▶ _Required work_
Every entry must be duplicated word for word.

▬▬▬▬▬▬▬▬▬▬

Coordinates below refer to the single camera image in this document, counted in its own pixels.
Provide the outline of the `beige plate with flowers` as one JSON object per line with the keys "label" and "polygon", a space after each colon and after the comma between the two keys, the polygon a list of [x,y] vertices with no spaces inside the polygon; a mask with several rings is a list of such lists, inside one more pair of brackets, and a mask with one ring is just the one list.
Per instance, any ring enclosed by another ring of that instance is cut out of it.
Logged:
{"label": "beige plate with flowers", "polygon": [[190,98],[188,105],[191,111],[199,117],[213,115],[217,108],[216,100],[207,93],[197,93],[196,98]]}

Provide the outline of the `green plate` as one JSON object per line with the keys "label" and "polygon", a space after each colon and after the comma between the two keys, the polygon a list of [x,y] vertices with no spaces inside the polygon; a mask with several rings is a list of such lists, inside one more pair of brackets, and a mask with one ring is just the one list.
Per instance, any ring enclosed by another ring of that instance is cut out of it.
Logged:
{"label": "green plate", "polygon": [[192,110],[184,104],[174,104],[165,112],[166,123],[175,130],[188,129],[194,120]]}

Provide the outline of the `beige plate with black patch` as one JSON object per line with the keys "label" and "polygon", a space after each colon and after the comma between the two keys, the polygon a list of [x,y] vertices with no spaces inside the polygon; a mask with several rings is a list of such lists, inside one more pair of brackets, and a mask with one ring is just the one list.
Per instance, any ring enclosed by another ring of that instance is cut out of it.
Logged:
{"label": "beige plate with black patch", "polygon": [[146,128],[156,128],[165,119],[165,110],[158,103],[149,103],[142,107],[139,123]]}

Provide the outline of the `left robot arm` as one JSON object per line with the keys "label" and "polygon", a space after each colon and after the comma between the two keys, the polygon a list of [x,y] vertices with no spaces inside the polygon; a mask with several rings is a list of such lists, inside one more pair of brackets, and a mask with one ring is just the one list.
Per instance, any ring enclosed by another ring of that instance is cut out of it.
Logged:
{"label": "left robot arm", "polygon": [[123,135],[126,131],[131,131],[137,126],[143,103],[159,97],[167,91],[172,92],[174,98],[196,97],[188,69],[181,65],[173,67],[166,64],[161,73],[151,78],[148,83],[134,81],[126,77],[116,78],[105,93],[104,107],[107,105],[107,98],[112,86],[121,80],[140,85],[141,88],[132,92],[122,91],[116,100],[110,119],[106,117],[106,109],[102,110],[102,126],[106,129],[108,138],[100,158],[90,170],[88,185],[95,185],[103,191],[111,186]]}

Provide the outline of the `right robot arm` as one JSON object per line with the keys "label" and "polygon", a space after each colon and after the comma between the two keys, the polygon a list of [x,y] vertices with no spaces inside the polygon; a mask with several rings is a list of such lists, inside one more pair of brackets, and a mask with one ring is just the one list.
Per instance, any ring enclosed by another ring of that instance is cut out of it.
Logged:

▬▬▬▬▬▬▬▬▬▬

▶ _Result for this exercise_
Coordinates below refer to the single camera image in this document, counted in its own pixels.
Provide the outline of the `beige plate with flowers` as one JSON object per line with the keys "label" and "polygon", a space after each colon and after the comma between the two keys, the polygon a list of [x,y] vertices with no spaces inside the polygon; a mask with several rings is a list of such lists, inside one more pair of brackets, and a mask with one ring is just the one list.
Per instance, any ring enclosed by another ring of that instance is cut out of it.
Logged:
{"label": "beige plate with flowers", "polygon": [[190,98],[188,105],[191,111],[199,117],[213,115],[217,108],[216,100],[207,93],[197,93],[196,98]]}

Provide the outline of the `green plate` as one JSON object per line with the keys "label" and "polygon", a space after each colon and after the comma between the two keys, the polygon a list of [x,y] vertices with no spaces inside the polygon; a mask with several rings is a list of such lists, inside one more pair of brackets, and a mask with one ring is just the one list.
Per instance, any ring enclosed by another ring of that instance is cut out of it.
Logged:
{"label": "green plate", "polygon": [[192,110],[184,104],[174,104],[165,112],[166,123],[175,130],[188,129],[194,120]]}

Provide the outline of the `beige plate with black patch` as one JSON object per line with the keys "label" and "polygon", a space after each colon and after the comma between the two keys, the polygon a list of [x,y] vertices with no spaces inside the polygon; a mask with several rings is a list of such lists, inside one more pair of brackets, and a mask with one ring is just the one list.
Per instance, any ring enclosed by another ring of that instance is cut out of it.
Logged:
{"label": "beige plate with black patch", "polygon": [[146,128],[156,128],[165,119],[165,110],[158,103],[149,103],[142,107],[139,123]]}

Provide the outline of the `left robot arm` as one JSON object per line with the keys "label" and "polygon", a space after each colon and after the comma between the two keys, the polygon a list of [x,y] vertices with no spaces inside the polygon; a mask with several rings is a list of such lists, inside one more pair of brackets, and a mask with one ring is just the one list.
Per instance, any ring enclosed by another ring of that instance is cut out of it.
Logged:
{"label": "left robot arm", "polygon": [[123,135],[126,131],[131,131],[137,126],[143,103],[159,97],[167,91],[172,92],[174,98],[196,97],[188,69],[181,65],[173,67],[166,64],[161,73],[151,78],[148,83],[134,81],[126,77],[116,78],[105,93],[104,107],[107,105],[107,98],[112,86],[121,80],[140,85],[141,88],[132,92],[122,91],[116,100],[110,119],[106,117],[106,109],[102,110],[102,126],[106,129],[108,138],[100,158],[90,170],[88,185],[95,185],[103,191],[111,186]]}

Provide the outline of the `right robot arm` as one JSON object per line with the keys "label" and "polygon", a space after each colon and after the comma between the two keys, the polygon a list of [x,y] vertices with no spaces inside the polygon; a mask with several rings is a list of such lists, inside one more pair of brackets, and a mask with one ring is just the one list.
Per instance, any ring enclosed by another ring of that instance is cut out of it.
Logged:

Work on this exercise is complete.